Заиграли траурный марш по Щорсу и Боженко, и спели
С образом Щорса перед глазами двинулись назавтра богунцы вперед — на Киев.
ЗАХАРИЙ КОЛБАСА
— А как ты думаешь, Захарка, — без орудия нам Киева вроде не взять? — говорил пулеметчик Касьян Левкович своему односельчанину, комроты Захарию Колбасе, поставившему себе задачу ворваться в Киев и занять нижнюю половину города до подхода полка.
Комбат Третьего батальона Михута получил это задание для всего батальона от Кащеева, но задержался у Ирпенского моста, давая возможность перегруппироваться всей Пятьдесят восьмой дивизии.
Быстрота натиска, развитая богунцами, была так велика, что удержать инерцию разбега было невозможно: бойцы рвались к Киеву. Рискованное поручение, данное Колбасе — «с одной девятой ротой взять Киев», — лежало на совести комбата Михуты.
Но Михута только смеялся, когда батальонный политрук, он же писарь — Хохуда, взявшись за простуженную и обвязанную красным бабьим шерстяным платком голову, взвыл:
— Неимоверное это дело — взять Киев Колбасе одной ротой!
— Да Колбаса ж сам неимоверный, пойми ты такое встречное обстоятельство!
— Ух ты, братцы мои, вот герой! — ухал один из слушателей, греясь у костра, разведенного прямо на полу в разбитой снарядами станционной будке.
— Герой-то герой, — говорил скептически Никита Фурс, бывший нежинский партизан, а теперь пулеметчик. — Да не сходятся у тебя, мой земляк и товарищ, гражданин комбат, концы с концами! Сумлеваюсь я, к примеру, и в том, как ты говоришь: бежал Колбаса из концлагеря в Тирольские горы и увел с собой триста человек и орудию, чего примерно можно от него ожидать. Ну только, когда ж он при том справился на кулацкой жене жениться, работая, как видно, батраком, и как тая кулацкая жена обратилась у красавицу девицу?
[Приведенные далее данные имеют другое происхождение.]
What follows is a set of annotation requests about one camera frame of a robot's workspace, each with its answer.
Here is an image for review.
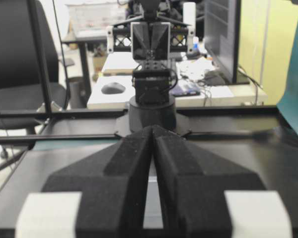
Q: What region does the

— Вот это поддел! — загоготали остальные, не осмеливавшиеся вступить в спор с образованным комбатом Михутой, таскавшим за собой в походе какие-то книжки с фантастическими картинками и при всяком удобном случае читавшим их, — да как! Читая, он подпрыгивал на месте и хохотал, хлопая себя по тощим коленкам, как будто бы то, что там, в книжках, происходило, было для него совершенно живым, подлинным.
— Товарищи, прислухайтесь! — крикнул, вбежав в будку, постовой. — Артиллерия в сторону Борщаговки!
— Ну и что с того? — спросил сардонически Михута. — Возможно, что то наша артиллерия, и не иначе, как Колбаса орудует.
Он встал и вышел, прислушиваясь к далекому звуку артиллерийских выстрелов.
Михута не ошибался. Это была наша артиллерия. Захарий Колбаса задержал не успевшую отойти одну батарею артдивизиона Пятьдесят восьмой и повернул ее за своей ротой на Киев.
— Пока наша подойдет, пошлепайте мне малость по городу, а мы под ту вашу музыку и проскочим до Святошина, бо моя разведка доносит, что там у них целый артдивизион — семь пушек и полное довольствие снарядов. Цигарки тоже имеются, и вы малость перекурите, бо мы папирос вам достанем.